Simplifying the equation, we have
\[ \Rightarrow x = \dfrac{{ + 6 \pm \sqrt {36 - 24} }}{2}\]
\[ \Rightarrow x = \dfrac{{6 \pm \sqrt {12} }}{2}\]
Simplifying the equation, we have
\[ \Rightarrow x = \dfrac{{6 \pm \sqrt {4 \times 3} }}{2}\]
\[ \Rightarrow x = \dfrac{{6 \pm 2\sqrt 3 }}{2}\]
\[ \Rightarrow x = \dfrac{{2(3 \pm \sqrt 3 )}}{2}\]
\[ \Rightarrow x = 3 \pm \sqrt 3 \]
\[ \Rightarrow x = 3 + \sqrt 3 ;x = 3 - \sqrt 3 \]
The roots of the quadratic equation are \[a = 3 + \sqrt 3 ;b = 3 - \sqrt 3 \];
Now, we have to find the sum of square of the roots of the equation
Since a, b are the roots of the equation, we have
\[ \Rightarrow {a^2} + {b^2} = {\left( {3 + \sqrt 3 } \right)^2} + {\left( {3 - \sqrt 3 } \right)^2}\]

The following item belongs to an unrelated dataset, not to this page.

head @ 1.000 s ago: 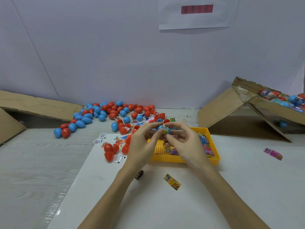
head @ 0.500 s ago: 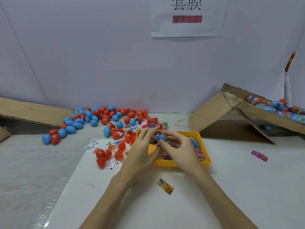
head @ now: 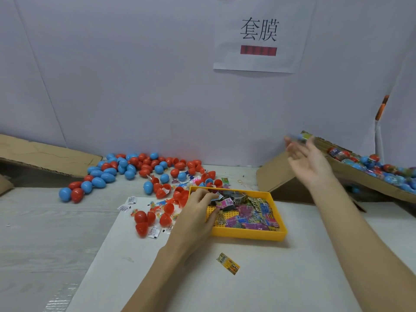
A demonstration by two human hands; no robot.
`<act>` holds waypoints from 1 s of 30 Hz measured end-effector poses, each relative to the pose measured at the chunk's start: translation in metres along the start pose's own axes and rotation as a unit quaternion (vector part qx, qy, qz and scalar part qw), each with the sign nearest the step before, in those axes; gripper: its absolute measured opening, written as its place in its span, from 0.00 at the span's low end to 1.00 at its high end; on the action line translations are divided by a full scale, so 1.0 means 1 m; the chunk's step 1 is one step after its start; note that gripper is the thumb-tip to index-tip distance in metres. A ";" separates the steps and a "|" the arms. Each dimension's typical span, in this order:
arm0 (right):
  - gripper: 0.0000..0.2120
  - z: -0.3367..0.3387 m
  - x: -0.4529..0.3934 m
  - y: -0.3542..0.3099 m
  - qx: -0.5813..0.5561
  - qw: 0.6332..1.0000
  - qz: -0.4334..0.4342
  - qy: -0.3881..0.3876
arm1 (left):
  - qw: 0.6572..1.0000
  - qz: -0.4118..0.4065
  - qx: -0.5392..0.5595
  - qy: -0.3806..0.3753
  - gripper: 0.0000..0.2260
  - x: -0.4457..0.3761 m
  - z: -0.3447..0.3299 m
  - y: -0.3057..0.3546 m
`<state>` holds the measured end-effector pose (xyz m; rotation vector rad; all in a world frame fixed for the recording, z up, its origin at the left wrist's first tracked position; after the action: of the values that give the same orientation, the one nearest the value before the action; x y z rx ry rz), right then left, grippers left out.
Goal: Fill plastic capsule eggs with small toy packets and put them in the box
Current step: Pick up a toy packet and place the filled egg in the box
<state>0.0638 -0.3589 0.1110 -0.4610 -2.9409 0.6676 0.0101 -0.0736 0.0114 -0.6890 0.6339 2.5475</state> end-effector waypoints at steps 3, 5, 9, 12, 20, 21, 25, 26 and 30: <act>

The square of the sum of two numbers a, b is given by the algebraic identity \[{\left( {a + b} \right)^2} = {a^2} + {b^2} + 2ab\]
The square of the difference of two numbers a, b is given by the algebraic identity \[{\left( {a - b} \right)^2} = {a^2} + {b^2} - 2ab\]
\[ \Rightarrow {a^2} + {b^2} = \left( {{3^2} + {{(\sqrt 3 )}^2} + 2 \cdot 3 \cdot \sqrt 3 } \right) + \left( {{3^2} + {{(\sqrt 3 )}^2} - 2 \cdot 3 \cdot \sqrt 3 } \right)\]
Simplifying the terms, we have
\[ \Rightarrow {a^2} + {b^2} = \left( {9 + 3 + 2 \cdot 3 \cdot \sqrt 3 } \right) + \left( {9 + 3 - 2 \cdot 3 \cdot \sqrt 3 } \right)\]
\[ \Rightarrow {a^2} + {b^2} = \left( {9 + 3 + 2 \cdot 3 \cdot \sqrt 3 + 9 + 3 - 2 \cdot 3 \cdot \sqrt 3 } \right)\]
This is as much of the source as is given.